*Provided entries*.
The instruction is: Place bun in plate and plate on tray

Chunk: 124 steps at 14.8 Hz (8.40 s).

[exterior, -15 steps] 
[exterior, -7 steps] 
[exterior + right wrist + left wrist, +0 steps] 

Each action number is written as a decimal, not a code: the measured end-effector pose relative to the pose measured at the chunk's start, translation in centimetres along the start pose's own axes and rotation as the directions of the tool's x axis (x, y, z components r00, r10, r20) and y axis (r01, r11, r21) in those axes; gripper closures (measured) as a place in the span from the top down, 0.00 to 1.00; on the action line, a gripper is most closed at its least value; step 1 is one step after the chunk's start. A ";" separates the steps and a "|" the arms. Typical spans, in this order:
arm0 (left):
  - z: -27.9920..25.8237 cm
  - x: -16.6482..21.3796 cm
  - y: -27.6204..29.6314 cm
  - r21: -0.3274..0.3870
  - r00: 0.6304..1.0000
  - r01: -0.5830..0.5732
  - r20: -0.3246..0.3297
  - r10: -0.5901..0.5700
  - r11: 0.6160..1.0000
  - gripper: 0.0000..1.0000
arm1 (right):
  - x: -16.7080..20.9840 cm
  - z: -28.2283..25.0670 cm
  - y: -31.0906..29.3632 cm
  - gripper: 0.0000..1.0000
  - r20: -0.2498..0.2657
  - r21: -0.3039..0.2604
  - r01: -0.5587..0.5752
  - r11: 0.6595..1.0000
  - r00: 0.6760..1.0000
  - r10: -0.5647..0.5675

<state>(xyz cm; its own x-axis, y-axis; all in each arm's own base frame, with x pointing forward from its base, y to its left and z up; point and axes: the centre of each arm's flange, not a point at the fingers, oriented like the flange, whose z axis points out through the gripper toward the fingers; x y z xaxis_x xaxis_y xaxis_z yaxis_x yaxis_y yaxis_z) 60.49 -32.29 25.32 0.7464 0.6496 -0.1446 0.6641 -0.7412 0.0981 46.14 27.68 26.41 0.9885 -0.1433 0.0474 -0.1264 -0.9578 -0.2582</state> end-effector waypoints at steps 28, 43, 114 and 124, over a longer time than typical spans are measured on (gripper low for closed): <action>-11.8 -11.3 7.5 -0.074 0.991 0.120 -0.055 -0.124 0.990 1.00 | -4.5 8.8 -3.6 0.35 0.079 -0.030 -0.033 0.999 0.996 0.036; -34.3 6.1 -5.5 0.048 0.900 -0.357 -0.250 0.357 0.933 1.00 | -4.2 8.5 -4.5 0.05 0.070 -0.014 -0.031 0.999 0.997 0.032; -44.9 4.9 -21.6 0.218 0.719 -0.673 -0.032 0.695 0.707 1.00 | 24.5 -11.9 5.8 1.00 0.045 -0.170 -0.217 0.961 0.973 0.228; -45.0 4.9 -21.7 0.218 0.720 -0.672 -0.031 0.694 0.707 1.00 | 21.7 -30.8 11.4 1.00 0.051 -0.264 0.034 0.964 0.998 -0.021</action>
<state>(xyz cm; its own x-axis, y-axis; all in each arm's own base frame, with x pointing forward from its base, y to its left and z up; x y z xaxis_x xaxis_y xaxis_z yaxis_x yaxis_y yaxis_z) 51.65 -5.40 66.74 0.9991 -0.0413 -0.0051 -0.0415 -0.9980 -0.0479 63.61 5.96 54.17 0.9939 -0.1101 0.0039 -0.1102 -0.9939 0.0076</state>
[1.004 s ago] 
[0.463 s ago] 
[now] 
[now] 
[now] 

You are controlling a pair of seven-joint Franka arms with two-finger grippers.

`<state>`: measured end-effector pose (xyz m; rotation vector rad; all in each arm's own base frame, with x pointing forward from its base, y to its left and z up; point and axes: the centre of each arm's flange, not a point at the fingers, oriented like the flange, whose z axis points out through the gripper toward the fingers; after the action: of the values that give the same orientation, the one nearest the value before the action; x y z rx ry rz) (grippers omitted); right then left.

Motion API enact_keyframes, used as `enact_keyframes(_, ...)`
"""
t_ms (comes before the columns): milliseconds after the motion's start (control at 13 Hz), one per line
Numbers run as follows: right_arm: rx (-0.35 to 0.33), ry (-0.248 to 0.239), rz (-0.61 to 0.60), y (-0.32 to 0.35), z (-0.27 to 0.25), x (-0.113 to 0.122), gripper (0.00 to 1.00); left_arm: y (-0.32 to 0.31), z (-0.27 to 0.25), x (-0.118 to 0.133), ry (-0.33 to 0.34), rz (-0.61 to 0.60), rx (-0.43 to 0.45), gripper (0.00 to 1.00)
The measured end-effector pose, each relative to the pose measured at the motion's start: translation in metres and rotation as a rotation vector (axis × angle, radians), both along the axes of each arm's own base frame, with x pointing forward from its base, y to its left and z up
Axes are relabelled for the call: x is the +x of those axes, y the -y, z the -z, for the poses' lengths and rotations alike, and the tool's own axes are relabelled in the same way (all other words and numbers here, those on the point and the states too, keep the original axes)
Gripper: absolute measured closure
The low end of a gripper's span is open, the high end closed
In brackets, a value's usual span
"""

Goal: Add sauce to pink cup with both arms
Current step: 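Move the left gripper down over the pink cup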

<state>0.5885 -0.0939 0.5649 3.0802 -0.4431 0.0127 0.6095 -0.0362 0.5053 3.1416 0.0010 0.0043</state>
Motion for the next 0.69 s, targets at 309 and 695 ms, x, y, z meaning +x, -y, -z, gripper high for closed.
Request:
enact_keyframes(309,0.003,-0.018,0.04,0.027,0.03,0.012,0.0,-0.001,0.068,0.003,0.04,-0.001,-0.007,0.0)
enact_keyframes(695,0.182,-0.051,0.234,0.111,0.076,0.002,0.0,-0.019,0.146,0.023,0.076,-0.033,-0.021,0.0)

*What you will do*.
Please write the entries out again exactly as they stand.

*Response below*.
The instruction is: Place bun in plate and plate on tray

Chunk: 124 steps at 14.8 Hz (8.40 s).

[exterior, -15 steps] 
[exterior, -7 steps] 
[exterior + right wrist + left wrist, +0 steps] 

Each action number is written as a decimal, not a code: the measured end-effector pose relative to the pose measured at the chunk's start, translation in centimetres along the start pose's own axes and rotation as the directions of the tool's x axis (x, y, z components r00, r10, r20) and y axis (r01, r11, r21) in those axes; gripper closures (measured) as a place in the span from the top down, 0.00 to 1.00; on the action line, a gripper is most closed at its least value; step 1 is one step after the chunk's start. A ";" separates the steps and a "|" the arms. Typical spans, in this order:
arm0 (left):
  - z: -27.9920..25.8237 cm
  - x: -16.6482..21.3796 cm
  - y: -27.6204..29.6314 cm
  - r21: -0.3274..0.3870
  - r00: 0.6304..1.0000
  - r01: -0.5830..0.5732
  - r20: -0.3246..0.3297
  - r10: -0.5901..0.5700
  - r11: 0.6160..1.0000
  - gripper: 0.0000..1.0000
arm1 (right):
  - x: -16.7080..20.9840 cm
  - z: -28.2283..25.0670 cm
  - y: -31.0906..29.3632 cm
  - gripper: 0.0000..1.0000
  - r20: -0.2498..0.2657
  - r21: -0.3039..0.2604
  - r01: -0.5587..0.5752
  - r11: 0.6595..1.0000
  - r00: 0.6760..1.0000
  - r10: -0.5647..0.5675

<state>(xyz cm; its own x-axis, y-axis; all in each arm's own base frame, with x pointing forward from its base, y to its left and z up; point and axes: the centre of each arm's flange, not a point at the fingers, oriented like the flange, whose z axis points out through the gripper toward the fingers; x y z xaxis_x xaxis_y xaxis_z yaxis_x yaxis_y yaxis_z) 60.49 -32.29 25.32 0.7464 0.6496 -0.1446 0.6641 -0.7412 0.0981 46.14 27.68 26.41 0.9885 -0.1433 0.0474 -0.1264 -0.9578 -0.2582</state> end-effector waypoints at steps 28, 43, 114 and 124, over a longer time than typical spans are measured on (gripper low for closed): <action>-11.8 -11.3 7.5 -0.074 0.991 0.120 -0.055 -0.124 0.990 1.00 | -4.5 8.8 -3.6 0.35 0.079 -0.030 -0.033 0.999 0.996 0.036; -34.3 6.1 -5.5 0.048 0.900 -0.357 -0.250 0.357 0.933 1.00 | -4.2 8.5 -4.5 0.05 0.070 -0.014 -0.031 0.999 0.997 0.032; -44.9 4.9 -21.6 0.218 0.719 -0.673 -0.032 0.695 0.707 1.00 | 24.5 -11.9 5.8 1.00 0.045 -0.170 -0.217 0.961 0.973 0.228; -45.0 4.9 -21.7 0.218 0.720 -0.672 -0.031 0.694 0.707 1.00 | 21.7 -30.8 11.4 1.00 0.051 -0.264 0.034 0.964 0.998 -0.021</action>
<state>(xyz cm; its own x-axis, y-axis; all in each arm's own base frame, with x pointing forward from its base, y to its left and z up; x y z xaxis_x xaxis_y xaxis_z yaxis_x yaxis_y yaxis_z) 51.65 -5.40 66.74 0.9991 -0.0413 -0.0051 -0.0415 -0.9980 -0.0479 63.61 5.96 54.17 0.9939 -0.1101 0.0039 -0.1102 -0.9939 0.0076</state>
[1.004 s ago] 
[0.463 s ago] 
[now] 
[now] 
[now] 

You are controlling a pair of seven-joint Franka arms with two-finger grippers.

`<state>`: measured end-effector pose (xyz m; rotation vector rad; all in each arm's own base frame, with x pointing forward from its base, y to its left and z up; point and axes: the centre of each arm's flange, not a point at the fingers, oriented like the flange, whose z axis points out through the gripper toward the fingers; after the action: of the values that give the same orientation, the one nearest the value before the action; x y z rx ry rz) (grippers omitted); right then left.

Motion API enact_keyframes, used as `enact_keyframes(_, ...)`
"""
t_ms (comes before the columns): milliseconds after the motion's start (control at 13 Hz), one per line
Numbers run as follows: right_arm: rx (-0.35 to 0.33), ry (-0.248 to 0.239), rz (-0.61 to 0.60), y (-0.32 to 0.35), z (-0.27 to 0.25), x (-0.113 to 0.122), gripper (0.00 to 1.00); left_arm: y (-0.32 to 0.31), z (-0.27 to 0.25), x (-0.118 to 0.133), ry (-0.33 to 0.34), rz (-0.61 to 0.60), rx (-0.43 to 0.45), gripper (0.00 to 1.00)
The measured end-effector pose, each relative to the pose measured at the motion's start: translation in metres and rotation as a rotation vector (axis × angle, radians), both along the axes of each arm's own base frame, with x pointing forward from its base, y to its left and z up
Axes are relabelled for the call: x is the +x of those axes, y the -y, z the -z, for the poses' lengths and rotations alike, and the tool's own axes are relabelled in the same way (all other words and numbers here, those on the point and the states too, keep the original axes)
Gripper: absolute measured closure
The low end of a gripper's span is open, the high end closed
In brackets, a value's usual span
"""

Goal: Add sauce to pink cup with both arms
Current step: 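Move the left gripper down over the pink cup
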
<state>0.5885 -0.0939 0.5649 3.0802 -0.4431 0.0127 0.6095 -0.0362 0.5053 3.1416 0.0010 0.0043</state>
Motion for the next 0.69 s, targets at 309 and 695 ms, x, y, z meaning +x, -y, -z, gripper high for closed.
Request:
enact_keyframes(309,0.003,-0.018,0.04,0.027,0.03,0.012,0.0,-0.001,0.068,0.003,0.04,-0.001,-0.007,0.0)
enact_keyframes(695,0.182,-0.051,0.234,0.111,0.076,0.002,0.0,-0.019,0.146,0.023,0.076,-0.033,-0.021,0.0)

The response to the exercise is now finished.